In summary, Potesta et al demonstrated that the POA may contribute to seizure pressure in a mouse model of Dravet syndrome. POA neurons are active during NREM sleep and proximal to SWDs. Their activation can increase SWDs; however, suppression of POA neurons had minimal impact on spontaneous SWDs. Whether this reflects a minor role for POA or a technical limitation of the approach is unclear. Other elements of the sleep neural circuitry could also be involved. In addition, what neural circuitry connects the POA to the thalamocortical pathways that create SWDs is an interesting question, no less because the sleep-promoting neurons of the POA are thought to be inhibitory. ⁷

There is a great need to understand how seizures are generated.
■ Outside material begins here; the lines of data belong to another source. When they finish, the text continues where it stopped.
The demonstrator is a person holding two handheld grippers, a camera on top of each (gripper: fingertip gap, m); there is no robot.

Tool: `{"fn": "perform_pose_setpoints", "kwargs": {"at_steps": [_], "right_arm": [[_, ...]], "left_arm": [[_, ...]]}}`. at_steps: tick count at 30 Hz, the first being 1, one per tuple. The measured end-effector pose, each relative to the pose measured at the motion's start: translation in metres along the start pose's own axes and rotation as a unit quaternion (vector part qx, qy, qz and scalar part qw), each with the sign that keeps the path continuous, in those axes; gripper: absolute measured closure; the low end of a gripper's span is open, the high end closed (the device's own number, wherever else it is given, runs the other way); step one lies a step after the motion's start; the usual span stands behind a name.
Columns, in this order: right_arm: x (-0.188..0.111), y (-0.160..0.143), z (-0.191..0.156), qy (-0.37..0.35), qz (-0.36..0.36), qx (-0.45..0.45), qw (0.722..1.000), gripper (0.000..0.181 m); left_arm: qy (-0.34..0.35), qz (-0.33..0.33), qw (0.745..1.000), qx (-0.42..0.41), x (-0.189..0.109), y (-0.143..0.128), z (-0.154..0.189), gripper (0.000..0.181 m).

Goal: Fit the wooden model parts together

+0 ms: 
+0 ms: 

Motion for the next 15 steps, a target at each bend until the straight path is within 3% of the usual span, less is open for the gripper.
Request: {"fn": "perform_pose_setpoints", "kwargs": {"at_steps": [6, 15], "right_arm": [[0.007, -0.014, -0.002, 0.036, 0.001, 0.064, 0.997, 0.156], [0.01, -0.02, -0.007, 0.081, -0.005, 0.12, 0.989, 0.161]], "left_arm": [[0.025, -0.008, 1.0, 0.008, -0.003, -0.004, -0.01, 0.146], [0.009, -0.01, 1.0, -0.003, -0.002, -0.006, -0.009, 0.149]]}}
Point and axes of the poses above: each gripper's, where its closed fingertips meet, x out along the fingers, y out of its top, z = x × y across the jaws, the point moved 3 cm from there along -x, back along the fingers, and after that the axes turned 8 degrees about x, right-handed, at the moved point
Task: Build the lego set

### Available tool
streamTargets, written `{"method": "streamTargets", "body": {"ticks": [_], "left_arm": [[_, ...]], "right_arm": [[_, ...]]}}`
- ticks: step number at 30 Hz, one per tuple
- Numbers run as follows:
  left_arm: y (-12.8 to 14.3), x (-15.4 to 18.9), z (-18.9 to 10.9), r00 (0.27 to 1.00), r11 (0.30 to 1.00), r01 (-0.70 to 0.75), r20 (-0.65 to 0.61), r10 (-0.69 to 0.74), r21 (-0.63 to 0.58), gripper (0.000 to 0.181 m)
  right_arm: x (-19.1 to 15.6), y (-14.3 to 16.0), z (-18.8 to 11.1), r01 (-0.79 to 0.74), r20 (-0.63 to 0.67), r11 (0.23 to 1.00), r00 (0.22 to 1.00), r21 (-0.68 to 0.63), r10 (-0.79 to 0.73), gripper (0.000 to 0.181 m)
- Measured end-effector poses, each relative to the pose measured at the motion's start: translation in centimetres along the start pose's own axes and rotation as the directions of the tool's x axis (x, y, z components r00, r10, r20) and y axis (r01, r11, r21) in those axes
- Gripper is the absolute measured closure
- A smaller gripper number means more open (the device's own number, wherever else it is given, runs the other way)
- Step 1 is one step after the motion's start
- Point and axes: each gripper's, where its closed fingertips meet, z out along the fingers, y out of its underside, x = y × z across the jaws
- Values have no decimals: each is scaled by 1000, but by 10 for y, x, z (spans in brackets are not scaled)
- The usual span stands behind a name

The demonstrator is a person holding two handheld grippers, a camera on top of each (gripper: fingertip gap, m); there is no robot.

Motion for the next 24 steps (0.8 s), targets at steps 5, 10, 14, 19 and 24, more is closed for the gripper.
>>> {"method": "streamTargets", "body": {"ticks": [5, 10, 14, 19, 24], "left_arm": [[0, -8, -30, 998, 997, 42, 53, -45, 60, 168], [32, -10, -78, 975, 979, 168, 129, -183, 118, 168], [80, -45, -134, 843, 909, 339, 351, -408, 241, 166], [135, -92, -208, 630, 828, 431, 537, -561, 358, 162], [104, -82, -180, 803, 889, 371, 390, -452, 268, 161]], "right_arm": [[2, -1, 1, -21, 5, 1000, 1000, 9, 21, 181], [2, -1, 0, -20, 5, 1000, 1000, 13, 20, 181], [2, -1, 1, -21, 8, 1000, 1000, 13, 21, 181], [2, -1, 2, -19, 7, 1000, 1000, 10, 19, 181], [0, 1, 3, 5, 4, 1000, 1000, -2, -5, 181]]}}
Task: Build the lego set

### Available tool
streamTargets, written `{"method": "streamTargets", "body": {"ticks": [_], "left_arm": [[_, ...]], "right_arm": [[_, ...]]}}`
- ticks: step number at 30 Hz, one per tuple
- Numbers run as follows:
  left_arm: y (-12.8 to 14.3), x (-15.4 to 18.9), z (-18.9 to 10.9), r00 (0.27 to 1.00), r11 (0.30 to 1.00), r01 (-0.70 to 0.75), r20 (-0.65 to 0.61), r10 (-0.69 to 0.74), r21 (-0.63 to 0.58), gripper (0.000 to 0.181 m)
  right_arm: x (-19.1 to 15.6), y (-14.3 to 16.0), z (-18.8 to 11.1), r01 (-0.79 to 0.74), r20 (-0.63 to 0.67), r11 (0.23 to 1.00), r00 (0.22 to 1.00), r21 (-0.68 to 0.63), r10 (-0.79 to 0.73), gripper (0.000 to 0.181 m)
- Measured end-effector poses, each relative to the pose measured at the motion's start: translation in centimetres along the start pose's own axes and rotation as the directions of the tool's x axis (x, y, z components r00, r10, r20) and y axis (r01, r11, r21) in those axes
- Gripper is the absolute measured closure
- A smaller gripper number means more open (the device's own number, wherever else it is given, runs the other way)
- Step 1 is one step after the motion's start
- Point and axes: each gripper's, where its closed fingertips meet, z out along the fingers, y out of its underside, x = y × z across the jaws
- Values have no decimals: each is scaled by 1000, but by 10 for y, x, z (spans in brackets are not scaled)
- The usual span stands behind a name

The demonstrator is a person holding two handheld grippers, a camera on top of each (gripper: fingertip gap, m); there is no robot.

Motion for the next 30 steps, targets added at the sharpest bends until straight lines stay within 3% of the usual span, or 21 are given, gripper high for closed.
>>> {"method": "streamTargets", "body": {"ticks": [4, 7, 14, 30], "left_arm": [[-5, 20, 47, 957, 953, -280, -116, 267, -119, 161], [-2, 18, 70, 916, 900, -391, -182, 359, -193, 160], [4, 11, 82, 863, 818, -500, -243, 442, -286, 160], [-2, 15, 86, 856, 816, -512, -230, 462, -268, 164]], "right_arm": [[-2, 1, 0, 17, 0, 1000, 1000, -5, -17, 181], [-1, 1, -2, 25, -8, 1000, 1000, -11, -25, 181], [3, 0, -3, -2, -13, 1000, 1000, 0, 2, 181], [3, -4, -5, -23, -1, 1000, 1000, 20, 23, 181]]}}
Understanding common seizure flashpoints might allow for novel therapeutic interventions. Nocturnal seizures are of particular concern as they often go unnoticed and can even be deadly. ¹ The current study may be the trailhead to find targets for treating nocturnal seizures, so that those currently suffering nocturnal seizures may join Henry IV in exclaiming, “O sleep! O gentle sleep! Nature's soft nurse.”